Обработайте тератому с помощью стандартного метода фиксации парафина и запачкайте срезы на предметных стеклах для анализа и визуализации. Для получения подробной информации обратитесь к примечаниям в текстовой части протокола. Здесь мы покажем вам срезы тканей типичной тератомы.

Эта тератома была окрашена гематом и эоином для идентификации эмбриональных тканей, представляющих все три зародышевых слоя и показывающих зарождающуюся структуру нервной трубки, репрезентативную для векторной дермы.
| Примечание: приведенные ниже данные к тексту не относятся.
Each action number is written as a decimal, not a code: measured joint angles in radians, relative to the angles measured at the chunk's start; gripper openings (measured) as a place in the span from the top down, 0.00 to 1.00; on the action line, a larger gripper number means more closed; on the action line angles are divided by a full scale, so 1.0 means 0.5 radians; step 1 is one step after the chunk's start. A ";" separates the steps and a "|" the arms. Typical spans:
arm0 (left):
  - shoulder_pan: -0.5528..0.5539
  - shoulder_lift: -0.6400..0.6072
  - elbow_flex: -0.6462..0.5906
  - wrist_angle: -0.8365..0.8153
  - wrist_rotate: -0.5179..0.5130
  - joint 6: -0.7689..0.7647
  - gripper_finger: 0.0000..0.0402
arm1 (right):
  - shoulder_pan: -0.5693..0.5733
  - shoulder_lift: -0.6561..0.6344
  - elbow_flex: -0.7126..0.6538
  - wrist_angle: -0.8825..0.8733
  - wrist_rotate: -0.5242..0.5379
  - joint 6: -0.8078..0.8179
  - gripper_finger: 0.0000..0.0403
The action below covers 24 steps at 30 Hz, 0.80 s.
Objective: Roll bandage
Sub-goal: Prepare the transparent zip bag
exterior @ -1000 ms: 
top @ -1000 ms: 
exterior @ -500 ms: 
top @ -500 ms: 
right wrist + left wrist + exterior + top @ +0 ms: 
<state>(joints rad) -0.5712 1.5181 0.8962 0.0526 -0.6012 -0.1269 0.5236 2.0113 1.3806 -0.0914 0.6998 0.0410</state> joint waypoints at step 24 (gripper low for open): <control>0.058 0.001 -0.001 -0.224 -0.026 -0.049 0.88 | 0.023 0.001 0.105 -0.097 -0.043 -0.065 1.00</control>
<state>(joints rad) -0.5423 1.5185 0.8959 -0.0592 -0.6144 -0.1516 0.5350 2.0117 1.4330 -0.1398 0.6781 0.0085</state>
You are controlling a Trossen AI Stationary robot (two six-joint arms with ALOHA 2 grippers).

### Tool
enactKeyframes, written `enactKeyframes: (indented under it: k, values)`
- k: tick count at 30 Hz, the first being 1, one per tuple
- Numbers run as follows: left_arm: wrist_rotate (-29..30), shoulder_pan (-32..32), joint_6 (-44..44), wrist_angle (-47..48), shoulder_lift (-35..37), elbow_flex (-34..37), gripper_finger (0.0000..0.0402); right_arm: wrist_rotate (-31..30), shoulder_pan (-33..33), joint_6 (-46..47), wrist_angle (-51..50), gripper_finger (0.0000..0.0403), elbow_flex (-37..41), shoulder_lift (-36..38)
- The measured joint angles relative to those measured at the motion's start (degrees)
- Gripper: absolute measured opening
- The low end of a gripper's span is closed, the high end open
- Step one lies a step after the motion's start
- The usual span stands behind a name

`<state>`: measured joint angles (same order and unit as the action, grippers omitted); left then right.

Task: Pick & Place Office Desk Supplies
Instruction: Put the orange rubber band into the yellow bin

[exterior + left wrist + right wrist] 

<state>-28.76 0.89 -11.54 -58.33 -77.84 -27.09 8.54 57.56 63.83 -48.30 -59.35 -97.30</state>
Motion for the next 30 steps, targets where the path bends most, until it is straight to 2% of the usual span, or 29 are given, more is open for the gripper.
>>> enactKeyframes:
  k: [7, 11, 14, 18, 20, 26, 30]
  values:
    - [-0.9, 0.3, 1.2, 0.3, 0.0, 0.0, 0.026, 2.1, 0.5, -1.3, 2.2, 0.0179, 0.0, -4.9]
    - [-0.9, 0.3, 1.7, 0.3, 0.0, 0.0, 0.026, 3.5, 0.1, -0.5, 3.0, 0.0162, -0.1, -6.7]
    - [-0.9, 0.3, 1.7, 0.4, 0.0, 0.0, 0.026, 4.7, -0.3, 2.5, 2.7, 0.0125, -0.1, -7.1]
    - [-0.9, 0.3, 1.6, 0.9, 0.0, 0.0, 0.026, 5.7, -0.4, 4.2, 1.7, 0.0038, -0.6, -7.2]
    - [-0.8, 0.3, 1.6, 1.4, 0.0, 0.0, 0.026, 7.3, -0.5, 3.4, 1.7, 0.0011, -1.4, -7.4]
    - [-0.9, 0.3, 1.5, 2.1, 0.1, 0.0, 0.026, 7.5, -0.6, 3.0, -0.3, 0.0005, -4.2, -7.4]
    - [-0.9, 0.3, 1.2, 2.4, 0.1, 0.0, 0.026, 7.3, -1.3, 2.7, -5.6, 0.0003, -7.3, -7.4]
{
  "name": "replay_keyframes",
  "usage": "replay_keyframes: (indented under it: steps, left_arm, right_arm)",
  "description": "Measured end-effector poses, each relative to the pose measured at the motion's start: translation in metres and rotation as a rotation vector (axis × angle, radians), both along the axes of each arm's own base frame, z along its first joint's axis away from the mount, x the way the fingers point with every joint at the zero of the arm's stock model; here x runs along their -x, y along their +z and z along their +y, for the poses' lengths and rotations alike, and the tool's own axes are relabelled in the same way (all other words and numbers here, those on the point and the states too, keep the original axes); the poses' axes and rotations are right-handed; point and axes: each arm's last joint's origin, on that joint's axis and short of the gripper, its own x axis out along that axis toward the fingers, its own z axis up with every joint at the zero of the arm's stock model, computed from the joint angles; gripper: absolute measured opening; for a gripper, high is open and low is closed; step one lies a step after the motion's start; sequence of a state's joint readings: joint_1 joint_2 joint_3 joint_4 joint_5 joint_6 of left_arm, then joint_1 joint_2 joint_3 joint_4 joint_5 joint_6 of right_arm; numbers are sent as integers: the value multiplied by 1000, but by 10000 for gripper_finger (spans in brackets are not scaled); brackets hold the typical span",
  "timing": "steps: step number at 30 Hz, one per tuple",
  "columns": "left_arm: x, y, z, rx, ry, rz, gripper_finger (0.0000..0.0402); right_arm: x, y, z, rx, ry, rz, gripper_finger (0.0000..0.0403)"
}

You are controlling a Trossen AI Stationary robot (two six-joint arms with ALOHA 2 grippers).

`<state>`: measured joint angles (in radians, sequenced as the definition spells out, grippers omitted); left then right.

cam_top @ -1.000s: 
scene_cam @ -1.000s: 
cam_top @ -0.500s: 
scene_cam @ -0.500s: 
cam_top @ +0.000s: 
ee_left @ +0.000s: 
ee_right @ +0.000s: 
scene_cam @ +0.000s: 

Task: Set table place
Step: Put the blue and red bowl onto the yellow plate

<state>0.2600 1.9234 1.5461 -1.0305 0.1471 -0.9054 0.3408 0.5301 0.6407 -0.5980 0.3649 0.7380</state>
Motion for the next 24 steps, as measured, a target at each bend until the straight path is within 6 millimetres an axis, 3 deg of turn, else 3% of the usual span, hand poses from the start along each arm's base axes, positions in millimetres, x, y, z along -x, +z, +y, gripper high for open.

В этом разделе представлен еще один пример векторной дермы, в данном случае примитивного плоского эпителия. Здесь хрящ, окруженный капсулой из конденсированной мезенхимы, представляет собой ткани, полученные из эмбриональной мезодермы.

Наконец, на этом срезе, показывающем структуру железистого кишечника, демонстрируется конечная дермальная ткань внутри тератомы, чтобы составить карту судьбы генетически меченых стволовых клеток, тератомы были засеяны смесью дикого типа и CD 1 33 положительных человеческих эмбриональных стволовых клеток. CD 1 33 положительные производные клетки, обозначенные стрелками, наблюдались в тканях, происходящих из эмбрионального хедера, в частности, в нейроэпителии и зарождающихся структурах, похожих на нервные трубки. Я доктор Гарольд Бернштейн.

Карисса только что показала вам, как формировать тератомы из культур эмбриональных стволовых клеток человека для проведения анализа развития in vivo. При выполнении этой процедуры важно помнить о необходимости быть осторожным с клетками и следить за техникой асептики. Вот и все.

Спасибо за просмотр и удачи в ваших экспериментах.